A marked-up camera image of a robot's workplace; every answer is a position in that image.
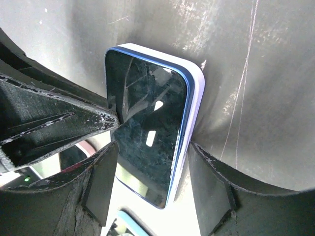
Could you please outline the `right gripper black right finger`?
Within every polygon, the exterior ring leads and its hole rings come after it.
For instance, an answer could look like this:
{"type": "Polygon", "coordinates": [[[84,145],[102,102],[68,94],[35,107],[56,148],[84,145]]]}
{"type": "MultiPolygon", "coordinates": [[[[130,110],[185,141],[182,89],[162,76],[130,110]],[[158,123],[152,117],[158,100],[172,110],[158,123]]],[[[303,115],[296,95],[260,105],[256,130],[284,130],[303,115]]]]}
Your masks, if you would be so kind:
{"type": "Polygon", "coordinates": [[[203,236],[314,235],[314,190],[293,191],[264,183],[195,143],[190,143],[187,155],[203,236]]]}

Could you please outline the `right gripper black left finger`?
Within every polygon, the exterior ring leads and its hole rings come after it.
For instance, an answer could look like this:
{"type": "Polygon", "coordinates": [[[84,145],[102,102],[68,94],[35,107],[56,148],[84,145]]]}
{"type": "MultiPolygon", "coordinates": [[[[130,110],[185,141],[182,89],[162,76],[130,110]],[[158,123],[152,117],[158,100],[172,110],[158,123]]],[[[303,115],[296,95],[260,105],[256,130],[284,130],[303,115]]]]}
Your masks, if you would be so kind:
{"type": "Polygon", "coordinates": [[[98,236],[106,225],[119,148],[29,186],[0,191],[2,236],[98,236]]]}

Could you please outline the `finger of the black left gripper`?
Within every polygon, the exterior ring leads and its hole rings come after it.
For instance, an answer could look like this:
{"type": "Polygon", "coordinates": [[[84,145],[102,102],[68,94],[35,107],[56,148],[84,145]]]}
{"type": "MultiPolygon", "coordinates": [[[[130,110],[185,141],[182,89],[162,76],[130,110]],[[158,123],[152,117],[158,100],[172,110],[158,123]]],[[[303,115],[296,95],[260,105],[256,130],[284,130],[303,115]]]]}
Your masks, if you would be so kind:
{"type": "Polygon", "coordinates": [[[26,56],[3,31],[0,31],[0,59],[26,76],[51,86],[53,92],[64,92],[66,96],[99,107],[107,108],[107,99],[81,87],[72,81],[51,71],[42,64],[26,56]]]}
{"type": "Polygon", "coordinates": [[[0,170],[32,165],[116,129],[110,110],[0,75],[0,170]]]}

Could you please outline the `light blue phone case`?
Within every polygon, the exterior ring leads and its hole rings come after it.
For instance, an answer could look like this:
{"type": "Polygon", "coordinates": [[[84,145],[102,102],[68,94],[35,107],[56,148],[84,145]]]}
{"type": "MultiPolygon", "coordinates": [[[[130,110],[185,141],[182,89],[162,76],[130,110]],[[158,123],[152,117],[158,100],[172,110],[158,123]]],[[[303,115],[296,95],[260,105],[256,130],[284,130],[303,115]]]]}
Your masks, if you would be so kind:
{"type": "Polygon", "coordinates": [[[107,236],[149,236],[125,211],[118,211],[107,236]]]}

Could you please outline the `blue phone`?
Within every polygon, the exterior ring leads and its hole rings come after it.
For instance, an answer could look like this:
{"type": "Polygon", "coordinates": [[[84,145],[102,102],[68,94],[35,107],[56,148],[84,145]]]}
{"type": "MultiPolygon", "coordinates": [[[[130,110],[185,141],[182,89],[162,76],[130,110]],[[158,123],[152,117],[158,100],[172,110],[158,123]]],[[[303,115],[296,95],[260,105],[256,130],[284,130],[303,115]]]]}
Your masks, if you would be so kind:
{"type": "Polygon", "coordinates": [[[167,206],[194,81],[175,61],[122,46],[104,58],[108,108],[119,127],[117,179],[156,208],[167,206]]]}

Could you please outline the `lavender phone case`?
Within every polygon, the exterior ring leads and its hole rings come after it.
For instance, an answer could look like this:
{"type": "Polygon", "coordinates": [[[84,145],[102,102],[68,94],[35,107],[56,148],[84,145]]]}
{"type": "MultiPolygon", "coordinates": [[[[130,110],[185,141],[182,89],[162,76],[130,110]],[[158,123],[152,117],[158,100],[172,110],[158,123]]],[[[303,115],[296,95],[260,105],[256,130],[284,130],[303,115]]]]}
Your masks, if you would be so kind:
{"type": "Polygon", "coordinates": [[[120,44],[112,48],[144,61],[158,64],[179,73],[186,82],[187,98],[179,131],[179,141],[175,146],[175,158],[172,162],[170,185],[165,206],[173,204],[184,167],[186,153],[193,133],[197,114],[200,108],[205,78],[202,70],[193,62],[167,53],[153,50],[133,43],[120,44]]]}

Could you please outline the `pink phone case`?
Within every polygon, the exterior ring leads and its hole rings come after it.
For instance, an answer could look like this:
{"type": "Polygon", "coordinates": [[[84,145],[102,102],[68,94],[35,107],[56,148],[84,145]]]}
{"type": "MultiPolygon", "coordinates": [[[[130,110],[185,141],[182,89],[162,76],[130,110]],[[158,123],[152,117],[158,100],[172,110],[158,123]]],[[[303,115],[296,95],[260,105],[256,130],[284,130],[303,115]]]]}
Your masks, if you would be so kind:
{"type": "Polygon", "coordinates": [[[87,142],[80,142],[59,153],[60,168],[65,170],[96,153],[96,149],[87,142]]]}
━━━
PROBLEM DESCRIPTION
If the listing above includes images, copy every line of it exactly except those images.

EXERCISE SOLUTION
A marked-up camera image of a robot's workplace; every answer is a position in that image.
Could you please outline the `right gripper black right finger`?
Within every polygon, the exterior ring leads and its hole rings come after it.
For instance, an answer could look like this:
{"type": "Polygon", "coordinates": [[[84,145],[102,102],[68,94],[35,107],[56,148],[84,145]]]}
{"type": "MultiPolygon", "coordinates": [[[[130,110],[185,141],[182,89],[162,76],[130,110]],[[158,123],[152,117],[158,100],[172,110],[158,123]]],[[[303,115],[296,95],[260,105],[256,130],[284,130],[303,115]]]]}
Your masks, if you would be so kind:
{"type": "Polygon", "coordinates": [[[203,236],[314,235],[314,190],[293,191],[264,183],[195,143],[190,143],[187,155],[203,236]]]}

Could you please outline the `right gripper black left finger`?
Within every polygon, the exterior ring leads and its hole rings come after it.
For instance, an answer could look like this:
{"type": "Polygon", "coordinates": [[[84,145],[102,102],[68,94],[35,107],[56,148],[84,145]]]}
{"type": "MultiPolygon", "coordinates": [[[[130,110],[185,141],[182,89],[162,76],[130,110]],[[158,123],[152,117],[158,100],[172,110],[158,123]]],[[[303,115],[296,95],[260,105],[256,130],[284,130],[303,115]]]]}
Your masks, if you would be so kind:
{"type": "Polygon", "coordinates": [[[98,236],[106,225],[119,148],[29,186],[0,191],[2,236],[98,236]]]}

Could you please outline the `finger of the black left gripper`?
Within every polygon, the exterior ring leads and its hole rings come after it.
For instance, an answer could look like this:
{"type": "Polygon", "coordinates": [[[84,145],[102,102],[68,94],[35,107],[56,148],[84,145]]]}
{"type": "MultiPolygon", "coordinates": [[[[130,110],[185,141],[182,89],[162,76],[130,110]],[[158,123],[152,117],[158,100],[172,110],[158,123]]],[[[303,115],[296,95],[260,105],[256,130],[284,130],[303,115]]]]}
Your masks, if you would be so kind:
{"type": "Polygon", "coordinates": [[[26,56],[3,31],[0,31],[0,59],[26,76],[51,86],[53,92],[64,92],[66,96],[99,107],[107,108],[107,99],[81,87],[72,81],[51,71],[42,64],[26,56]]]}
{"type": "Polygon", "coordinates": [[[0,170],[32,165],[116,129],[110,110],[0,75],[0,170]]]}

Could you please outline the `light blue phone case`?
Within every polygon, the exterior ring leads and its hole rings come after it.
For instance, an answer could look like this:
{"type": "Polygon", "coordinates": [[[84,145],[102,102],[68,94],[35,107],[56,148],[84,145]]]}
{"type": "MultiPolygon", "coordinates": [[[[130,110],[185,141],[182,89],[162,76],[130,110]],[[158,123],[152,117],[158,100],[172,110],[158,123]]],[[[303,115],[296,95],[260,105],[256,130],[284,130],[303,115]]]]}
Your masks, if you would be so kind:
{"type": "Polygon", "coordinates": [[[107,236],[149,236],[125,211],[118,211],[107,236]]]}

Could you please outline the `blue phone`?
Within every polygon, the exterior ring leads and its hole rings come after it.
For instance, an answer could look like this:
{"type": "Polygon", "coordinates": [[[84,145],[102,102],[68,94],[35,107],[56,148],[84,145]]]}
{"type": "MultiPolygon", "coordinates": [[[[130,110],[185,141],[182,89],[162,76],[130,110]],[[158,123],[152,117],[158,100],[172,110],[158,123]]],[[[303,115],[296,95],[260,105],[256,130],[284,130],[303,115]]]]}
Your masks, if you would be so kind:
{"type": "Polygon", "coordinates": [[[167,206],[194,81],[175,61],[122,46],[104,58],[108,108],[119,127],[117,179],[156,208],[167,206]]]}

Could you please outline the `lavender phone case`?
Within every polygon, the exterior ring leads and its hole rings come after it.
For instance, an answer could look like this:
{"type": "Polygon", "coordinates": [[[84,145],[102,102],[68,94],[35,107],[56,148],[84,145]]]}
{"type": "MultiPolygon", "coordinates": [[[[130,110],[185,141],[182,89],[162,76],[130,110]],[[158,123],[152,117],[158,100],[172,110],[158,123]]],[[[303,115],[296,95],[260,105],[256,130],[284,130],[303,115]]]]}
Your masks, if you would be so kind:
{"type": "Polygon", "coordinates": [[[120,44],[112,48],[144,61],[158,64],[179,73],[186,82],[187,98],[179,131],[179,141],[175,146],[175,158],[172,162],[170,185],[165,206],[173,204],[184,167],[186,153],[193,133],[197,114],[200,108],[205,78],[202,70],[193,62],[167,53],[153,50],[133,43],[120,44]]]}

Could you please outline the `pink phone case`?
Within every polygon, the exterior ring leads and its hole rings come after it.
For instance, an answer could look like this:
{"type": "Polygon", "coordinates": [[[84,145],[102,102],[68,94],[35,107],[56,148],[84,145]]]}
{"type": "MultiPolygon", "coordinates": [[[[130,110],[185,141],[182,89],[162,76],[130,110]],[[158,123],[152,117],[158,100],[172,110],[158,123]]],[[[303,115],[296,95],[260,105],[256,130],[284,130],[303,115]]]]}
Your masks, if you would be so kind:
{"type": "Polygon", "coordinates": [[[87,142],[80,142],[59,153],[60,168],[65,170],[96,153],[96,149],[87,142]]]}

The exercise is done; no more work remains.